そんな発想から生まれたのが、mネットです。
ごみ回収だから、日常に入れる。
mネットでは、mi&goで働くメンバーが、高齢者のご自宅まで伺い、ごみを回収します。
特別な訪問をするわけではありません。
あくまで、ごみを回収する。
でも、定期的に同じ場所を訪れる仕事だからこそ、普段との小さな違いに気づくことがあります。

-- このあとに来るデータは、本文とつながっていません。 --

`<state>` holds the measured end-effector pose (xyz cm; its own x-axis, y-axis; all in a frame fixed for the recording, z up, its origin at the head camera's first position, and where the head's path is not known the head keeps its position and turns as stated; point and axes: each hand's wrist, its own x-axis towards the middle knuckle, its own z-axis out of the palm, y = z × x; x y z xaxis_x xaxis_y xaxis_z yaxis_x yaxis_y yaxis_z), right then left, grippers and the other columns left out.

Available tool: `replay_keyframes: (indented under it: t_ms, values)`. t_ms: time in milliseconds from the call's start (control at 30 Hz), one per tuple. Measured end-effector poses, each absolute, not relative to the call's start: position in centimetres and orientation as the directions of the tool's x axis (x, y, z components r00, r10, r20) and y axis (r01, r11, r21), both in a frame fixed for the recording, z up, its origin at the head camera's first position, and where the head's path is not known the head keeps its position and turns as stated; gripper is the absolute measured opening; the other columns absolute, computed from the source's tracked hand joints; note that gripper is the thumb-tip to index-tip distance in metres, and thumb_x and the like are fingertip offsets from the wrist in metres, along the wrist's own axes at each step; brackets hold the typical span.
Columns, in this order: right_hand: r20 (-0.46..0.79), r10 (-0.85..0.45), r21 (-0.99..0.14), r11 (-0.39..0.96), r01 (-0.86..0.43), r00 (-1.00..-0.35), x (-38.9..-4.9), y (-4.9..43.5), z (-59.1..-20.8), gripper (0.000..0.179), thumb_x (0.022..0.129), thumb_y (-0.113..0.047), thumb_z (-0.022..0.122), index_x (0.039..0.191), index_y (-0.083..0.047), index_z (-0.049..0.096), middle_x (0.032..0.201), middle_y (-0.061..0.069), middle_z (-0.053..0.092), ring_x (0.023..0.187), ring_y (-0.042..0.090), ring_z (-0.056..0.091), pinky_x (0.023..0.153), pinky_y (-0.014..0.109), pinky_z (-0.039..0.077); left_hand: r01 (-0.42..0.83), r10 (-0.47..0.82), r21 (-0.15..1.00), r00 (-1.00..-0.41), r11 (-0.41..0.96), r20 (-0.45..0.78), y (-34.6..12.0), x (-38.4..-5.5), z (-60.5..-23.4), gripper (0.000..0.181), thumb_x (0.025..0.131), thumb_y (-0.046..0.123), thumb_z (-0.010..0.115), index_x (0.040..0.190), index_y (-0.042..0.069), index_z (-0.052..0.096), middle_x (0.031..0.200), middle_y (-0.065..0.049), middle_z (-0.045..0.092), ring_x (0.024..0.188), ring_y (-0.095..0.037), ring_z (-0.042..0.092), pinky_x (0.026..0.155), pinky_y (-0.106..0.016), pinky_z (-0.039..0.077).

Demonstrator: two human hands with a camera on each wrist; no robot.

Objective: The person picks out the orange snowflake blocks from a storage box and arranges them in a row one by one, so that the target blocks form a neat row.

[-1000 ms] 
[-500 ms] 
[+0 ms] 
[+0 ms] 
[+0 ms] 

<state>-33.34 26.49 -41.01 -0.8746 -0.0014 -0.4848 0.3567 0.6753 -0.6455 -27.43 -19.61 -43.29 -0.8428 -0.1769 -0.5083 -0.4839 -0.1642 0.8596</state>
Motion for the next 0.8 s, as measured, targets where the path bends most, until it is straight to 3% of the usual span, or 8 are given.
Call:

何か気になる変化があれば、必要に応じてご家族や地域の関係者につなぐ。
ごみ回収という既にある仕事に、もう一つの役割を重ねる。
それがmネットの考え方です。
福祉を利用する人も、地域を支える人になる。
mネットには、もう一つ大切な意味があります。
mi&goで働く人たちは、福祉サービスを利用する人でもあります。
でも、それだけがその人の役割ではありません。
仕事では、地域の誰かからごみ回収を任される。
顔を覚えてもらう。
「ありがとう」と言われる。
そして、ときには地域の小さな変化に気づく側にもなる。
支援を受けることもある人が、別の場面では誰かを支える役割を担う。
どちらか一方ではなく、両方あっていい。
私たちは、そこに大切な意味があると考えています。
「ひっくり返す」は、役割を増やすこと。
ごみは、捨てるだけのもの。
障がいのある人は、支援される人。
そう見えていたものを、少し違う側から見てみる。
すると、
ごみ回収が、地域を見守る仕事になる。
福祉を利用する人が、地域を支える人にもなる。
新しい役割が見えてきます。
私たちが考える「ひっくり返す」は、これまでの役割を否定することではありません。
一つに固定されていた見方に、別の可能性を加えること。
mネットも、そんな「ひっくり返し」から生まれた仕事の一つです。
ごみと暮らし。
福祉と仕事。
これまで別々に見えていたものをつなぐことで、地域にどんな新しい役割をつくれるのか。
mネットを通して、これからも考え続けていきます。